Keywords: Empagliflozin, heart failure, linagliptin, type 2 diabetes

How to cite this article:
Gadve SS, Chavanda S, Gogate YV, Harale V, Dasgupta A, Patwardhan M. Journey from EMPA-REG to CARMELINA to EMPEROR-Preserved: Empagliflozin/linagliptin in heart failure and diabetes. J Diabetol 2022;13:189-98

How to cite this URL:
Gadve SS, Chavanda S, Gogate YV, Harale V, Dasgupta A, Patwardhan M. Journey from EMPA-REG to CARMELINA to EMPEROR-Preserved: Empagliflozin/linagliptin in heart failure and diabetes.
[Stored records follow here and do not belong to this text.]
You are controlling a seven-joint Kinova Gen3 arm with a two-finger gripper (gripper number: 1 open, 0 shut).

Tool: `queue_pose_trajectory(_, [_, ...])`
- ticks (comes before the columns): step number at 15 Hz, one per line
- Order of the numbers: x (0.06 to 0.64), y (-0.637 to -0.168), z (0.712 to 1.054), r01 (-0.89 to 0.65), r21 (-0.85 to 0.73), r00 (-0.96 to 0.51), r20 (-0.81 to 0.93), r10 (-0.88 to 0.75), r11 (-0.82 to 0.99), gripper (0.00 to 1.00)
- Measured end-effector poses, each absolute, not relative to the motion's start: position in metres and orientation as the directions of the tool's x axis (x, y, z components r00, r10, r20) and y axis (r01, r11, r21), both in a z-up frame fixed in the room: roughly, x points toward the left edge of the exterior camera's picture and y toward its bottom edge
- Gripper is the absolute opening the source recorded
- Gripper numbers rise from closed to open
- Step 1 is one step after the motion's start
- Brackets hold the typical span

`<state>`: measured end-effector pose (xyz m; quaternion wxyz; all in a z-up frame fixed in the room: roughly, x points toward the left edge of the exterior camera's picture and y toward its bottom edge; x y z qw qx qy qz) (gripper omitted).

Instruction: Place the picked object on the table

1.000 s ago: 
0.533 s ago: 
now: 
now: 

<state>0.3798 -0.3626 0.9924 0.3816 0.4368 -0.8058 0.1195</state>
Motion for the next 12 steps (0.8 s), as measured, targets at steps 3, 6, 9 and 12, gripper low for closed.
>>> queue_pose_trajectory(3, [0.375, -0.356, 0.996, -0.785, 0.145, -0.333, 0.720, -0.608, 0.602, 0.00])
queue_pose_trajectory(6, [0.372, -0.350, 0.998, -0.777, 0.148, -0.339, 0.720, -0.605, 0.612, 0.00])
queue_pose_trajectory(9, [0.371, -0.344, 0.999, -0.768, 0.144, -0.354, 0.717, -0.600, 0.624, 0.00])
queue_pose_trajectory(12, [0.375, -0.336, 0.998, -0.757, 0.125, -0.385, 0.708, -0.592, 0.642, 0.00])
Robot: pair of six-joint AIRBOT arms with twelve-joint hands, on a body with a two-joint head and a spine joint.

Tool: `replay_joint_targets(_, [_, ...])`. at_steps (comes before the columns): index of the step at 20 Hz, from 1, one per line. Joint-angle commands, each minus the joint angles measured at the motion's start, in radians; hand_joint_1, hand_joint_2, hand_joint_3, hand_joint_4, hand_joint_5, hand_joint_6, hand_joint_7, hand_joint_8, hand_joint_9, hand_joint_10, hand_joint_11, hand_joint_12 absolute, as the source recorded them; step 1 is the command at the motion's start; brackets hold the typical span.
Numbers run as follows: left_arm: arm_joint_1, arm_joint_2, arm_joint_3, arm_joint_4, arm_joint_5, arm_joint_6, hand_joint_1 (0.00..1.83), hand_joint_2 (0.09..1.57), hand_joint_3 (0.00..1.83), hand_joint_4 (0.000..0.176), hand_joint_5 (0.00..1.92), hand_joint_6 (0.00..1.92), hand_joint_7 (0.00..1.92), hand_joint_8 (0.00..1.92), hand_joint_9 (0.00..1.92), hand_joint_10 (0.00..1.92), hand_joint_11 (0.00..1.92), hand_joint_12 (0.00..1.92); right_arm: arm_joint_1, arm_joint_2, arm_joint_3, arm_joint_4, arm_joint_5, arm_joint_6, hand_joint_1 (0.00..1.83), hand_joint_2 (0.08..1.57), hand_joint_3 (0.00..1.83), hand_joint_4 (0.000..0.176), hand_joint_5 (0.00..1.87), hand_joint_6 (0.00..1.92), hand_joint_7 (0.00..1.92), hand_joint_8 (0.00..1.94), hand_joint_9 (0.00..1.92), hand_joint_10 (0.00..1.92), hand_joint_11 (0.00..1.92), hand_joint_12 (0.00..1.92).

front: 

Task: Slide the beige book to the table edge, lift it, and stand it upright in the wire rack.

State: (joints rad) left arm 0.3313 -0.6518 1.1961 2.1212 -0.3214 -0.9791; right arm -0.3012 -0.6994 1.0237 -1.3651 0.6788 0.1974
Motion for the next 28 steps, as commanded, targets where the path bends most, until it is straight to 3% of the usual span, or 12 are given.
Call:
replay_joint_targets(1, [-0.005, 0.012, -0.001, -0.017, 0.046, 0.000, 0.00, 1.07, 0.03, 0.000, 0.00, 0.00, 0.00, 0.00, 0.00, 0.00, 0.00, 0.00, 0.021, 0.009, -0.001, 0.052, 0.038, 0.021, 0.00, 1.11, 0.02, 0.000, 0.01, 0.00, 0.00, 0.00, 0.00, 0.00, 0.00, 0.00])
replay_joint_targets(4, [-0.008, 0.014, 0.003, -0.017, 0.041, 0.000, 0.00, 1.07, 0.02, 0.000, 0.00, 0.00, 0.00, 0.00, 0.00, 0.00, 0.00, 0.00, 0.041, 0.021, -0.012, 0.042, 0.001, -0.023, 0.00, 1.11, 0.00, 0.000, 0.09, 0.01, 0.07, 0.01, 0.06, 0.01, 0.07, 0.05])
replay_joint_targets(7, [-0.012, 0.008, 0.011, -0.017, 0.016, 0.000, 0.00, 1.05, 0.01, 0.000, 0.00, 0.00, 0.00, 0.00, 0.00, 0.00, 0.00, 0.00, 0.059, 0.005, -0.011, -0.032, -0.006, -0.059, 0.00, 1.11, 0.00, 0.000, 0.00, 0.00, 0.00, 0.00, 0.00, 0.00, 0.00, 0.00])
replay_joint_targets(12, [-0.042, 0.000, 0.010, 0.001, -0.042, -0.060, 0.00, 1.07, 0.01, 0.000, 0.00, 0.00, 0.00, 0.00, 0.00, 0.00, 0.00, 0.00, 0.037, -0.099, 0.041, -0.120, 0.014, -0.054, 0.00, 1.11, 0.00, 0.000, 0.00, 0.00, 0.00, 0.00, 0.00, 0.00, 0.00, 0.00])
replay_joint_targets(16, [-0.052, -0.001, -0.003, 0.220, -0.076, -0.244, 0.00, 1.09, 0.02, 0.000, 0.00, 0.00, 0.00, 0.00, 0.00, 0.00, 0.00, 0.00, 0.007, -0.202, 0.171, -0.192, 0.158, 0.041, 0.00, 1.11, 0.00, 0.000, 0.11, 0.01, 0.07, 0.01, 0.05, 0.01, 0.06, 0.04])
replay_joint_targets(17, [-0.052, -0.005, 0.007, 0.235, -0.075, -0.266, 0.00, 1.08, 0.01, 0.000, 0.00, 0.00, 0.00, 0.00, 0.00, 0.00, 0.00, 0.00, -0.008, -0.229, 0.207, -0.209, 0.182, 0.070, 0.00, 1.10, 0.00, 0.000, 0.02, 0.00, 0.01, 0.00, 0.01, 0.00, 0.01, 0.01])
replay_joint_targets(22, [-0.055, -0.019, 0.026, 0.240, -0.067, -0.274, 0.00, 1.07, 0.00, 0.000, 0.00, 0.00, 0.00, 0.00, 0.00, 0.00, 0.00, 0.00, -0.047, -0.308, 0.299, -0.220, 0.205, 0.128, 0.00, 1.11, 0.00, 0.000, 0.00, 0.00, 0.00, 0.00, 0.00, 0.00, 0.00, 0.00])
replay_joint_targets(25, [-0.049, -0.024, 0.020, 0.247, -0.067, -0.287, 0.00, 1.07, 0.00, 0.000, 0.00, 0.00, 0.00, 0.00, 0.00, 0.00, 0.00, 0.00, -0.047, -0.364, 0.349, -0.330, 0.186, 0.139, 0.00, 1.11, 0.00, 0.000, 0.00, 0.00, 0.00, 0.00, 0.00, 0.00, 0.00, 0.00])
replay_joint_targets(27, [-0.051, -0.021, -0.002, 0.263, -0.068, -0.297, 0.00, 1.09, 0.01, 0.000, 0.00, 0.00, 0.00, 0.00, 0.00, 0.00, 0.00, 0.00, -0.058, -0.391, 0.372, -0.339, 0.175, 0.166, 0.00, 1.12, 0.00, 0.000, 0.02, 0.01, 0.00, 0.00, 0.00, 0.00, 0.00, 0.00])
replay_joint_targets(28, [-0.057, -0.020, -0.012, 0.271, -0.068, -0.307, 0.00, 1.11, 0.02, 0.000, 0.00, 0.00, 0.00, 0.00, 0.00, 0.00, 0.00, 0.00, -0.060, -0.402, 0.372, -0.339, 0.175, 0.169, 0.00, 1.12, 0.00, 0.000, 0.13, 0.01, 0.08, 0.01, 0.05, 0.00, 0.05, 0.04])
J Diabetol [serial online] 2022 [cited 2022 Dec 7];13:189-98. Available from: https://www.journalofdiabetology.org/text.asp?2022/13/3/189/357125

  Introduction Top

Heart failure (HF) has now increasingly been found as a mounting cause of cardiovascular morbidity, especially in the diabetic population.[1],[2],[3] The prevalence of type 2 diabetes (T2D) in HF patients is greater than 40%.[4] Incident HF was more than twice as high in T2D compared with non-T2D (30.9 per 1000 person-years vs. 12.4 per 1000 person-years).[5] This was also corroborated by the Heart and Soul study in a population of patients with stable coronary artery disease with no signs of HF at baseline.[6] Presence of diabetes doubled the risk of hospitalization in those with than without diabetes.[7],[8] Patients hospitalized for HF have a 10% mortality rate within a month of discharge.[9] The Survival And Ventricular Enlargement (SAVE) trial, the Valsartan in Acute Myocardial Infarction Trial (VALIANT), and the Candesartan in Heart Failure—Assessment of Reduction in Mortality and Morbidity (CHARM) trial showed increased mortality in patients with diabetes compared with subjects without diabetes, with a cumulative incidence rate of approximately 40% over 3 years.[7],[10],[11],[12]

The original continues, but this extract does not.